▶ **DIRECTIONS**: Transcribe the rest of the listing below, starting with the line that contains "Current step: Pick" and ending with the last line, exactly as written.
START RAW DATA
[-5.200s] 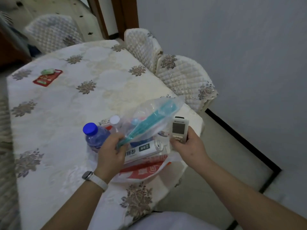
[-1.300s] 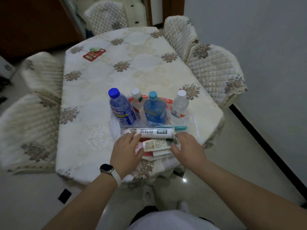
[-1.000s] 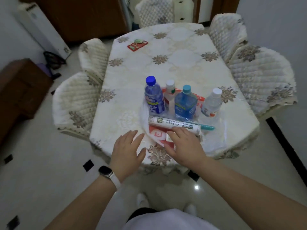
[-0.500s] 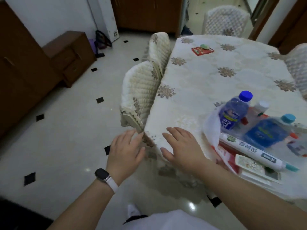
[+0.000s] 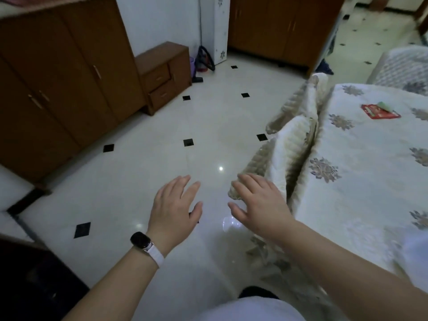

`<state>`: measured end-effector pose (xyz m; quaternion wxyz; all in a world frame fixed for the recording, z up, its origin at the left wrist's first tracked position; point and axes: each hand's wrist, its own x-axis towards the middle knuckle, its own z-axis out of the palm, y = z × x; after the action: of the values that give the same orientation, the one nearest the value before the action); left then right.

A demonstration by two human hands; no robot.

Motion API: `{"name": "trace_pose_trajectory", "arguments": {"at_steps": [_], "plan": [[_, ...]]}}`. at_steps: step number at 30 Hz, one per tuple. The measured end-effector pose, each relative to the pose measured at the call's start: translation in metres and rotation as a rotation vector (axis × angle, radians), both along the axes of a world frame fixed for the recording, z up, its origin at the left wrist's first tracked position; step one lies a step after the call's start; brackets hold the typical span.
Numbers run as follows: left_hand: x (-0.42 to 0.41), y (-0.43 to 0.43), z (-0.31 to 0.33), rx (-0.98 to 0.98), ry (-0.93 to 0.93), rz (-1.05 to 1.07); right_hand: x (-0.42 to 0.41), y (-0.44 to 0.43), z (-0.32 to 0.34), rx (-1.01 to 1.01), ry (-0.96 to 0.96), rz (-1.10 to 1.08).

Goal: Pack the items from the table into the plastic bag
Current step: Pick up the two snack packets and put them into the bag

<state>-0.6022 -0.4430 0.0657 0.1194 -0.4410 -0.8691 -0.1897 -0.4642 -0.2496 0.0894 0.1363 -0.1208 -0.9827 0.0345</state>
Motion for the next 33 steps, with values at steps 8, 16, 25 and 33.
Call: {"name": "trace_pose_trajectory", "arguments": {"at_steps": [8, 16, 25, 33], "plan": [[-0.101, 0.005, -0.013, -0.063, -0.021, 0.079, -0.136, 0.022, -0.023, -0.011, -0.013, 0.116], [-0.246, 0.053, 0.0, -0.185, -0.011, 0.108, -0.29, 0.077, -0.03, -0.06, 0.045, 0.174], [-0.371, 0.118, 0.026, -0.144, 0.065, 0.077, -0.405, 0.141, -0.01, -0.001, 0.123, 0.181], [-0.493, 0.17, 0.001, -0.096, 0.027, -0.019, -0.502, 0.18, -0.028, 0.059, 0.039, 0.124]]}}
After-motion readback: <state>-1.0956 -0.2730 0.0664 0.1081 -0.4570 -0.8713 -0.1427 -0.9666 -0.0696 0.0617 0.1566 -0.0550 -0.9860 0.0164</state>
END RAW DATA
▶ **ANSWER**:
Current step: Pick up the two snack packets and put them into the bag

<state>-0.6022 -0.4430 0.0657 0.1194 -0.4410 -0.8691 -0.1897 -0.4642 -0.2496 0.0894 0.1363 -0.1208 -0.9827 0.0345</state>
Motion for the next 33 steps, with values at steps 8, 16, 25 and 33.
Call: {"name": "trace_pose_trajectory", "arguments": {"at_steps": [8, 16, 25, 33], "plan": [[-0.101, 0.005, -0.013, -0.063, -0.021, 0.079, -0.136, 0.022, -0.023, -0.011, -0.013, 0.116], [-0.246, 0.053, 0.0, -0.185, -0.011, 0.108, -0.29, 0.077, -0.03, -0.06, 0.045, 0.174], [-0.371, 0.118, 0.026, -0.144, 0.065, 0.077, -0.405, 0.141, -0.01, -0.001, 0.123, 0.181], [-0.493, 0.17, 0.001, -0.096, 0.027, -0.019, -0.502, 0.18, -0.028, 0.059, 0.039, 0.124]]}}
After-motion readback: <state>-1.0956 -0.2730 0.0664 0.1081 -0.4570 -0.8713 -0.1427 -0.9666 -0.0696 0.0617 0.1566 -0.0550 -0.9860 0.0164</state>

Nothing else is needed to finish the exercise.